====== Information supplied

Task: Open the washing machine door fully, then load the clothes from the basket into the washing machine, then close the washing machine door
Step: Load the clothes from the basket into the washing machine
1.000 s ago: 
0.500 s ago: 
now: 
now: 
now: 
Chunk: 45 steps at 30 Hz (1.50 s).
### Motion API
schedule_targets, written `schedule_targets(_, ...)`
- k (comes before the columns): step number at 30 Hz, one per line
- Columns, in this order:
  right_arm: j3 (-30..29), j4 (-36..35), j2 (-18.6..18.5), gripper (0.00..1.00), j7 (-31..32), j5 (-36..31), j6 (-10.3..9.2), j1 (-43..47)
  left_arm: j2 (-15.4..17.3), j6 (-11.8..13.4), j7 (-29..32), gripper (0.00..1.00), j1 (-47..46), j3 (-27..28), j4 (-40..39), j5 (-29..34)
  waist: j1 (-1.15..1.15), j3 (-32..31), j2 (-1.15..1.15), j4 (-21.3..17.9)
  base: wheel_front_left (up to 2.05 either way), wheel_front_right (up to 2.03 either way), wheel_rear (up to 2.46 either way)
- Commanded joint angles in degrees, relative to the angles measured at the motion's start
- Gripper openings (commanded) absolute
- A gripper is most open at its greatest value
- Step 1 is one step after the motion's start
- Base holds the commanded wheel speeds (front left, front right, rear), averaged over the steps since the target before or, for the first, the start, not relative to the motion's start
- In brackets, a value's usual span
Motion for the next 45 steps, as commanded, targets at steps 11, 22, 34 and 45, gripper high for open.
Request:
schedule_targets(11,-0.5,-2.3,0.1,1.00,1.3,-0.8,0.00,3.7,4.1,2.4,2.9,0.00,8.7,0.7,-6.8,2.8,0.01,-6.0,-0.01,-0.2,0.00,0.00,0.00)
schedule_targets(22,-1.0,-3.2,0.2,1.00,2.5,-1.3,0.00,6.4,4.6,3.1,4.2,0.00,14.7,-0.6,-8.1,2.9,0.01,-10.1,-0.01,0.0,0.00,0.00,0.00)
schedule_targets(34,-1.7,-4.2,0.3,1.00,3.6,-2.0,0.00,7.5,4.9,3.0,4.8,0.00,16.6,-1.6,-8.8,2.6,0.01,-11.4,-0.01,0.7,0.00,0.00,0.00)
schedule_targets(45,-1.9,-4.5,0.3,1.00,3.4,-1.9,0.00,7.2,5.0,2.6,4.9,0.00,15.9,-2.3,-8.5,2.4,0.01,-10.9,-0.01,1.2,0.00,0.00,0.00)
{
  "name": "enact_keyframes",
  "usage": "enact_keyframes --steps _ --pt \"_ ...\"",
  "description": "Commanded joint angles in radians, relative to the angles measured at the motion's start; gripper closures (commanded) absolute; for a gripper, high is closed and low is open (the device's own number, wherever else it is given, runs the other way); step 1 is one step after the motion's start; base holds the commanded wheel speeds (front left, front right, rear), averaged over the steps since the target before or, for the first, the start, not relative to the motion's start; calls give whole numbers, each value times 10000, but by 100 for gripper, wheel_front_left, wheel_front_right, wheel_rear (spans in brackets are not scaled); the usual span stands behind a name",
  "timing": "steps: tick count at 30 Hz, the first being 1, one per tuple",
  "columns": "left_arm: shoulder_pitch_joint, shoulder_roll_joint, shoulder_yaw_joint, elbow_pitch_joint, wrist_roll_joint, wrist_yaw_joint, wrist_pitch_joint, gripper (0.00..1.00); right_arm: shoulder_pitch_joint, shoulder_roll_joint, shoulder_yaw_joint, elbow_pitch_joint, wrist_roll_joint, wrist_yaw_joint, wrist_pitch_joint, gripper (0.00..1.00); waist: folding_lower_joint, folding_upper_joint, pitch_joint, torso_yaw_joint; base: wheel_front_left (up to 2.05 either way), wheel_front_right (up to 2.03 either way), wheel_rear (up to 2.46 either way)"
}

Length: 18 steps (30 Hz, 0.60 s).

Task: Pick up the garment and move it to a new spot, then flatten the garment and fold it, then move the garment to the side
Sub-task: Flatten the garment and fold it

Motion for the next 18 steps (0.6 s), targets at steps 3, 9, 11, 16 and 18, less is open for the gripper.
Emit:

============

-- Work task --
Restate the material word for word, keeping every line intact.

-- Worked solution --
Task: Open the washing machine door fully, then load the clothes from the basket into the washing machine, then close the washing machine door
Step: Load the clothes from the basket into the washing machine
1.000 s ago: 
0.500 s ago: 
now: 
now: 
now: 
Chunk: 45 steps at 30 Hz (1.50 s).
### Motion API
schedule_targets, written `schedule_targets(_, ...)`
- k (comes before the columns): step number at 30 Hz, one per line
- Columns, in this order:
  right_arm: j3 (-30..29), j4 (-36..35), j2 (-18.6..18.5), gripper (0.00..1.00), j7 (-31..32), j5 (-36..31), j6 (-10.3..9.2), j1 (-43..47)
  left_arm: j2 (-15.4..17.3), j6 (-11.8..13.4), j7 (-29..32), gripper (0.00..1.00), j1 (-47..46), j3 (-27..28), j4 (-40..39), j5 (-29..34)
  waist: j1 (-1.15..1.15), j3 (-32..31), j2 (-1.15..1.15), j4 (-21.3..17.9)
  base: wheel_front_left (up to 2.05 either way), wheel_front_right (up to 2.03 either way), wheel_rear (up to 2.46 either way)
- Commanded joint angles in degrees, relative to the angles measured at the motion's start
- Gripper openings (commanded) absolute
- A gripper is most open at its greatest value
- Step 1 is one step after the motion's start
- Base holds the commanded wheel speeds (front left, front right, rear), averaged over the steps since the target before or, for the first, the start, not relative to the motion's start
- In brackets, a value's usual span
Motion for the next 45 steps, as commanded, targets at steps 11, 22, 34 and 45, gripper high for open.
Request:
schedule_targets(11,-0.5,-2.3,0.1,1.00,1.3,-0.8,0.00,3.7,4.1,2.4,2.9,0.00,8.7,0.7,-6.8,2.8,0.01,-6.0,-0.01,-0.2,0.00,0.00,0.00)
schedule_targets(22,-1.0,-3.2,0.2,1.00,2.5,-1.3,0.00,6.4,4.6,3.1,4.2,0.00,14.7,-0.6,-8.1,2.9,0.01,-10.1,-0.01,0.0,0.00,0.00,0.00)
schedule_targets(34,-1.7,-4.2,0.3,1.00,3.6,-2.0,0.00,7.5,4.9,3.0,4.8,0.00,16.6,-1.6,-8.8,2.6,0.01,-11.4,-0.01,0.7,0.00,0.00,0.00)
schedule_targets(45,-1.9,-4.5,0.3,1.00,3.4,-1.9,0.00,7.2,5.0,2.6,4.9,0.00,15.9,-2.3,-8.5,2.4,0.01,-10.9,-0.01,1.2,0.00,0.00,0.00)
{
  "name": "enact_keyframes",
  "usage": "enact_keyframes --steps _ --pt \"_ ...\"",
  "description": "Commanded joint angles in radians, relative to the angles measured at the motion's start; gripper closures (commanded) absolute; for a gripper, high is closed and low is open (the device's own number, wherever else it is given, runs the other way); step 1 is one step after the motion's start; base holds the commanded wheel speeds (front left, front right, rear), averaged over the steps since the target before or, for the first, the start, not relative to the motion's start; calls give whole numbers, each value times 10000, but by 100 for gripper, wheel_front_left, wheel_front_right, wheel_rear (spans in brackets are not scaled); the usual span stands behind a name",
  "timing": "steps: tick count at 30 Hz, the first being 1, one per tuple",
  "columns": "left_arm: shoulder_pitch_joint, shoulder_roll_joint, shoulder_yaw_joint, elbow_pitch_joint, wrist_roll_joint, wrist_yaw_joint, wrist_pitch_joint, gripper (0.00..1.00); right_arm: shoulder_pitch_joint, shoulder_roll_joint, shoulder_yaw_joint, elbow_pitch_joint, wrist_roll_joint, wrist_yaw_joint, wrist_pitch_joint, gripper (0.00..1.00); waist: folding_lower_joint, folding_upper_joint, pitch_joint, torso_yaw_joint; base: wheel_front_left (up to 2.05 either way), wheel_front_right (up to 2.03 either way), wheel_rear (up to 2.46 either way)"
}

Length: 18 steps (30 Hz, 0.60 s).

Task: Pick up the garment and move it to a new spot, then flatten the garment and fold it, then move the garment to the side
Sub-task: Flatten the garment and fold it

Motion for the next 18 steps (0.6 s), targets at steps 3, 9, 11, 16 and 18, less is open for the gripper.
Emit:

No additional response is needed to complete this exercise.